El martes se tuvo conocimiento de que la ejecución se había fijado para el 21 de septiembre.

Robert, el hijo mayor de Tibo, ha dado a conocer la última voluntad de los tres católicos –de la que se hace altavoz «AsiaNews.it»-: «La ejecución debe proceder en un área pública, a fin de satisfacer a quienes quieren nuestra muerte».

Según la agencia del Pontificio Instituto de Misiones Extranjeras (PIME), los tres católicos serán fusilados inmediatamente después de esta medianoche, en los primeros minuto del jueves.

«El caso de “Tibo y compañeros” ha atraído la atención internacional –recuerda la agencia del PIME-: el proceso que les ha llevado a la pena capital ha estado viciado de procedimientos ilegales, como testimonios no escuchados y pruebas no aceptadas por los tribunales». Igualmente se denunció muchas veces que la vía judicial se recorría marcada por intimidaciones a gran escala de extremistas islámicos

El martes los familiares de los tres detenidos pudieron acercarse a la cárcel Petobo, en Palu, para verles por última vez.

Les acompañó el padre Jimmy Tumbelaka, de la diócesis de Manado, y dos de los abogados del «Padma» (una agrupación interreligiosa de abogados que ha estado defendiendo a los tres acusados) que han llevado el caso: el padre Norbert Bethan y Stephen Roy Rening.

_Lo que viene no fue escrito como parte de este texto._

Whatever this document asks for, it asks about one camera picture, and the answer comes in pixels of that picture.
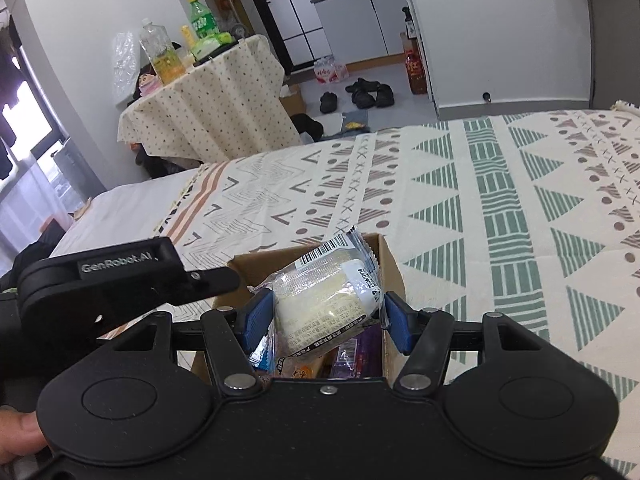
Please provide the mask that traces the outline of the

Éste último ha vuelto ha insistir en que la inminente ejecución es «contraria a la ley, visto que los condenados esperan aún la respuesta oficial del presidente Susilo Bambang Yudhoyono, a quien han sometido la segunda petición de gracia».

Por otro lado, los tres católicos han expresado el deseo de que sus restos se velen públicamente en la catedral de Santa María, de Palu.

«Dejad que de mi cuerpo se ocupe mi familia, no la Oficina del fiscal», pide Tibo.

Advierte el padre Tumbelaka: «El pelotón de ejecución ha sido elegido. El lugar y la hora fijados. Toda posible modificación está en manos de Dios».

La perspectiva del fusilamiento, que en los meses precedentes ha provocado grandes manifestaciones de protesta en el país, ha movido a elevar el nivel de seguridad en la cárcel Petobo.

Y no se detienen, entretanto, las críticas a la decisión judicial –subraya «AsiaNews.it»-: según Usman Hamid, director de la Comisión de Desaparecidos y Víctimas de Violencia (conocida como «Kontras»), «matando a los tres el Estado viola los derechos humanos e impide que se arroje luz sobre los verdaderos responsables de aquellos enfrentamientos» .

Indonesia es el mayor país musulmán del mundo: el 90% de sus 245 millones de habitantes pertenece a tal credo.